**WORK INSTRUCTION**
Using the data below, return all lines in which "rotations" appears.

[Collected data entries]
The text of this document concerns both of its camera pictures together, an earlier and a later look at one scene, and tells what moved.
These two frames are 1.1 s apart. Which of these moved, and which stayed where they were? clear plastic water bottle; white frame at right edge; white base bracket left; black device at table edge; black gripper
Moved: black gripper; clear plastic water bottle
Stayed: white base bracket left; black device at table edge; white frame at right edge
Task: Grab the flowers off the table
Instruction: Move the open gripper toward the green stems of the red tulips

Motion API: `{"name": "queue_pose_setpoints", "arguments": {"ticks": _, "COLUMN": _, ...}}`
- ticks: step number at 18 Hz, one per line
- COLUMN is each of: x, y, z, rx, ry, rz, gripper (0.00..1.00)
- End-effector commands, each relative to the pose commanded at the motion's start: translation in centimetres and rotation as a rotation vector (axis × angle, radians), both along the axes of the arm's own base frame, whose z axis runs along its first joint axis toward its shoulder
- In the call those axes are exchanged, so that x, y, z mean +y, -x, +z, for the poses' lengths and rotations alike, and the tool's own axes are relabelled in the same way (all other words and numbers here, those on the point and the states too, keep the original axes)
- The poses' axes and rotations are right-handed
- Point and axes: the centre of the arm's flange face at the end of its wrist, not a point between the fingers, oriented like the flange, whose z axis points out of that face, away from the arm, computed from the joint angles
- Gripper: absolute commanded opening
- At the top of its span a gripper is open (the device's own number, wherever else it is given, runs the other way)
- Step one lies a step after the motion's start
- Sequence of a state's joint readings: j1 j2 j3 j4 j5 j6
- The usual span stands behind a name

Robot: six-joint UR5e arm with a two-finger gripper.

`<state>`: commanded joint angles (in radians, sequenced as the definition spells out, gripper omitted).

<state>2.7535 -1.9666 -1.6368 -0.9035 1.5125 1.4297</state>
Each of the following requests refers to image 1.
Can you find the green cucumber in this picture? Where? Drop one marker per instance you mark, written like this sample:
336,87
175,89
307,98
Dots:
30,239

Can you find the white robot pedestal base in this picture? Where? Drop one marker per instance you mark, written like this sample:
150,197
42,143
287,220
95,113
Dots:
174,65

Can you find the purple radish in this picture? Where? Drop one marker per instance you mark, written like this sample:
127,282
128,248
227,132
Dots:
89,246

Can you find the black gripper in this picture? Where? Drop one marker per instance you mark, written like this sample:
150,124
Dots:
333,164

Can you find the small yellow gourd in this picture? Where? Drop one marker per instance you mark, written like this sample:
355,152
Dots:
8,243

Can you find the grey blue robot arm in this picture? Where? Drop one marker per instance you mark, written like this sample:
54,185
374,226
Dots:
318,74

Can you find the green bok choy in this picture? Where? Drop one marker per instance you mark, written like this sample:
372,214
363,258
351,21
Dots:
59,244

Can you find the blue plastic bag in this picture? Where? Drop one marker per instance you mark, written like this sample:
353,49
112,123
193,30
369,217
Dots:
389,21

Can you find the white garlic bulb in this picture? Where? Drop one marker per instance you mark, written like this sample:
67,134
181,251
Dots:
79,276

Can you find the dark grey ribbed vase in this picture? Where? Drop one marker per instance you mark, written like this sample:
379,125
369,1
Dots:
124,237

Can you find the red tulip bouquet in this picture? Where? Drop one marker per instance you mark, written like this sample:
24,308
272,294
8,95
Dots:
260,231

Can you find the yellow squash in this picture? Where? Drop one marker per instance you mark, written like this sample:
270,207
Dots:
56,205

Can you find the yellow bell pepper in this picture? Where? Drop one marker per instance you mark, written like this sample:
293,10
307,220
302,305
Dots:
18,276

**RESPONSE AREA**
- In the call those axes are exchanged, so that x, y, z mean +y, -x, +z, for the poses' lengths and rotations alike, and the tool's own axes are relabelled in the same way (all other words and numbers here, those on the point and the states too, keep the original axes)
- The poses' axes and rotations are right-handed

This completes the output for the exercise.